02 グラン・ベルト崩壊


 カミーロはコーサンの持っていた記憶の力を応用し、様々な事を調べ上げた。
 調べて行くと、どうもクアンスティータ誕生というのは眉唾物の話ではないようだという事が解ってきた。
 裏では確実にクアンスティータ誕生に向けて事が進んでいる事が、現界から離れて見て、冷静に見ることが出来た。
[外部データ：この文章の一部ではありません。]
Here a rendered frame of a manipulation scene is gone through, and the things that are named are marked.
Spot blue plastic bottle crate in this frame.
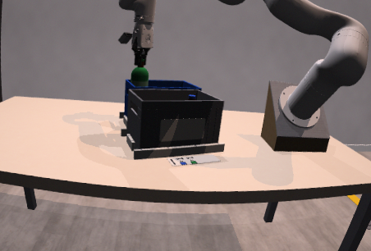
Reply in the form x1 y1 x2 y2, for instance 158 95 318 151
124 80 193 117

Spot white paper pick list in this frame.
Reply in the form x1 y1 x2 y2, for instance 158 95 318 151
167 154 220 167

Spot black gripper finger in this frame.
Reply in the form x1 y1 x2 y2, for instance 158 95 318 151
132 37 142 66
141 48 150 66

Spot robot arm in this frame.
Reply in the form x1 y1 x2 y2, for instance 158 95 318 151
119 0 369 128

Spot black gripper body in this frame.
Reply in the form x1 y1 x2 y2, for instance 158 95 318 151
131 23 153 48

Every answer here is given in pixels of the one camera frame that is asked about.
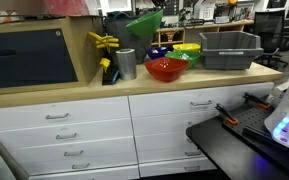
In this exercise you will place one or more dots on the green plastic bowl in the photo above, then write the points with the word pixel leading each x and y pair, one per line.
pixel 145 25

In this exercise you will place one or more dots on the red plastic bowl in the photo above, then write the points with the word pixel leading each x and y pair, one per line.
pixel 166 69

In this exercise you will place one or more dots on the blue plastic bowl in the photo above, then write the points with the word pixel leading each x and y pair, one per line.
pixel 157 52

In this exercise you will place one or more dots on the yellow plastic bowl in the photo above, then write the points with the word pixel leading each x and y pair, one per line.
pixel 187 47

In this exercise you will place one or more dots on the green bowl beside bin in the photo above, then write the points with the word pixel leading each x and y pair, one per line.
pixel 191 56

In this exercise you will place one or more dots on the silver metal cylinder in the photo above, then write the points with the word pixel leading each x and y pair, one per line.
pixel 127 64

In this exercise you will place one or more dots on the white drawer cabinet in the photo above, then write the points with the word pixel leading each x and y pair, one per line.
pixel 115 138

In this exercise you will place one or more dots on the wooden shelving unit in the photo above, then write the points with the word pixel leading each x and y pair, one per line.
pixel 178 35

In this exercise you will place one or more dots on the yellow clamps on stand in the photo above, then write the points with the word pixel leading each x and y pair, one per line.
pixel 106 43

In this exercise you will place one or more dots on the grey mesh basket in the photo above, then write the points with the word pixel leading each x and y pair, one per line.
pixel 115 25

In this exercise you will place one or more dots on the grey plastic storage bin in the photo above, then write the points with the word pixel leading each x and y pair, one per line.
pixel 229 50

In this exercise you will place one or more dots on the wooden box dark panel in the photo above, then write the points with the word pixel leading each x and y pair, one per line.
pixel 48 54

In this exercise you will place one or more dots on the black office chair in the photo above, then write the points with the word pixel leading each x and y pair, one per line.
pixel 269 26

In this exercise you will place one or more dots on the orange handled black clamp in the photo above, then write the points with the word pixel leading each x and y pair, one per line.
pixel 227 115

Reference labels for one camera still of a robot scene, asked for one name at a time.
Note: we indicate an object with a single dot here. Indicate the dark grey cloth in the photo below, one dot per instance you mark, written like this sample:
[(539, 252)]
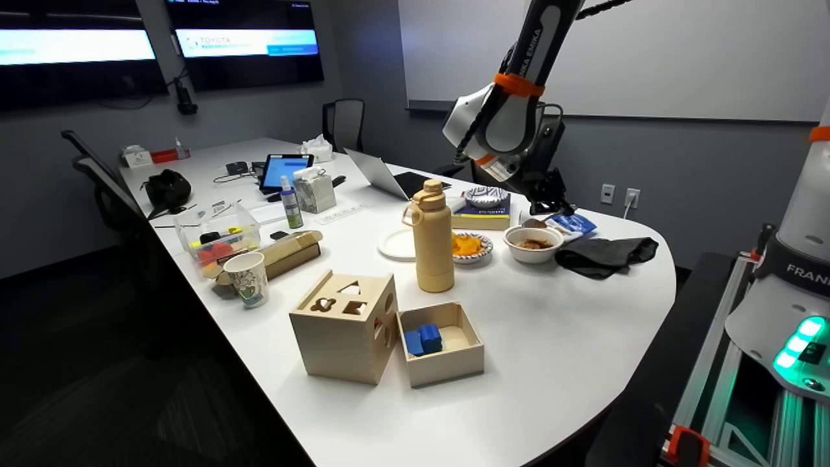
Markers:
[(601, 259)]

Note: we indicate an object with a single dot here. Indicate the black laptop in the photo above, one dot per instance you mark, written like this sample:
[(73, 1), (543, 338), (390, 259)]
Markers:
[(382, 177)]

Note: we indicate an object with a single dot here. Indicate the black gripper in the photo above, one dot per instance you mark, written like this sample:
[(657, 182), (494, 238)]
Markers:
[(544, 193)]

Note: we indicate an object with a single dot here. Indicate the tan water bottle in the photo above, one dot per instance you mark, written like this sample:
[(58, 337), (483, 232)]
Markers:
[(429, 219)]

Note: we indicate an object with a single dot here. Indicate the white patterned paper plate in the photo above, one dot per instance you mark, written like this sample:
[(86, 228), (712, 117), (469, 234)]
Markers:
[(485, 195)]

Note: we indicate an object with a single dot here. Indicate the patterned plate with orange snacks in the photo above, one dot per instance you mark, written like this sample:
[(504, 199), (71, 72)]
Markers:
[(469, 248)]

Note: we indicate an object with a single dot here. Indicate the wooden shape sorter cube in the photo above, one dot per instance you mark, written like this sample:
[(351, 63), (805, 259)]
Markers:
[(346, 328)]

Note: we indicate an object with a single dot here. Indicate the tablet with blue screen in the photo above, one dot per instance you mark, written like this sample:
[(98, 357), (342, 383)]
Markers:
[(281, 167)]

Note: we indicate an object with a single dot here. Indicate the clear plastic container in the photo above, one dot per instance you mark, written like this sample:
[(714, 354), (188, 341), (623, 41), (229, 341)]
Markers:
[(215, 234)]

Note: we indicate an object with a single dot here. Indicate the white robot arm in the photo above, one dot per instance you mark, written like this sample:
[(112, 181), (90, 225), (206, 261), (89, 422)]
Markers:
[(500, 128)]

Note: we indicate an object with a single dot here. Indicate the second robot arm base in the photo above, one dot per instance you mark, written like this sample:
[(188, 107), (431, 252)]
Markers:
[(757, 394)]

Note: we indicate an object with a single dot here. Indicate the open wooden tray box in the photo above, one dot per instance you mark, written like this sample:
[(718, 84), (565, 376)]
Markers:
[(459, 357)]

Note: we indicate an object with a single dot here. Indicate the black office chair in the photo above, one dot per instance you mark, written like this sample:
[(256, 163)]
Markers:
[(342, 124)]

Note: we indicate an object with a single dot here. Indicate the blue snack bag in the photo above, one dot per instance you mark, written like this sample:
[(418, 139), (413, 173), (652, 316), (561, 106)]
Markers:
[(573, 225)]

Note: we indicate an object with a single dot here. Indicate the wooden rolling block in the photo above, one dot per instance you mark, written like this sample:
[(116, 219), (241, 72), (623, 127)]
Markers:
[(290, 252)]

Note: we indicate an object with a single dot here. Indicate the white bowl of crackers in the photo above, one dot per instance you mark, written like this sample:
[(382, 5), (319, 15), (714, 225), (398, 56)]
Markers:
[(533, 246)]

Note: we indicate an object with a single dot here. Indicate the white tissue box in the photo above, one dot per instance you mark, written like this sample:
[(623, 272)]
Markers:
[(315, 190)]

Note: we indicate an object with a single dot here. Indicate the blue and yellow book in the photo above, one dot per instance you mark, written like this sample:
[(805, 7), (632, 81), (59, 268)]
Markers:
[(479, 219)]

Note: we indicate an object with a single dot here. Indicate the blue wooden block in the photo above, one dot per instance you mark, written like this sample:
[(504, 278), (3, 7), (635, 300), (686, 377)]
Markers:
[(420, 341)]

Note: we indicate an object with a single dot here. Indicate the small spray bottle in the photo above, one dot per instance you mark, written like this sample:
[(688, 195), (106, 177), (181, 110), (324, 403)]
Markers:
[(290, 203)]

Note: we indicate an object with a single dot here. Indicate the black headphones bag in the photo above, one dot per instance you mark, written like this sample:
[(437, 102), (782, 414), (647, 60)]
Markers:
[(167, 193)]

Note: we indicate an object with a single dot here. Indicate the empty white plate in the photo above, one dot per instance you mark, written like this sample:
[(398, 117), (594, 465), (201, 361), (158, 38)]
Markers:
[(398, 246)]
 ならば、少しでも吟侍の手助けになるものを用意しなくてはならない。
 その一つとして、こんなのがある。
 カミーロがグラン・ベルトから現界に戻るには、直接、風の惑星ウェントスにという訳には行かない。
 そこから、近い星では、光の惑星ルーメンと闇の惑星テネブライの狭間にあるエネルギーを利用しなくてはならなかった。
 宇宙を飛び越える力を持たないカミーロが戻るには神と悪魔の力を借りるしかないからだ。
 ならば、ルーメンとテネブライの狭間に居る幻の妖精を吟侍にプレゼントするというのはどうだと思うに至った。
 その幻の妖精は、聖魔妖精(せいまようせい/セントイビルフェアリー)と呼ばれ、冒険の成功を意味する存在と言われているからだった。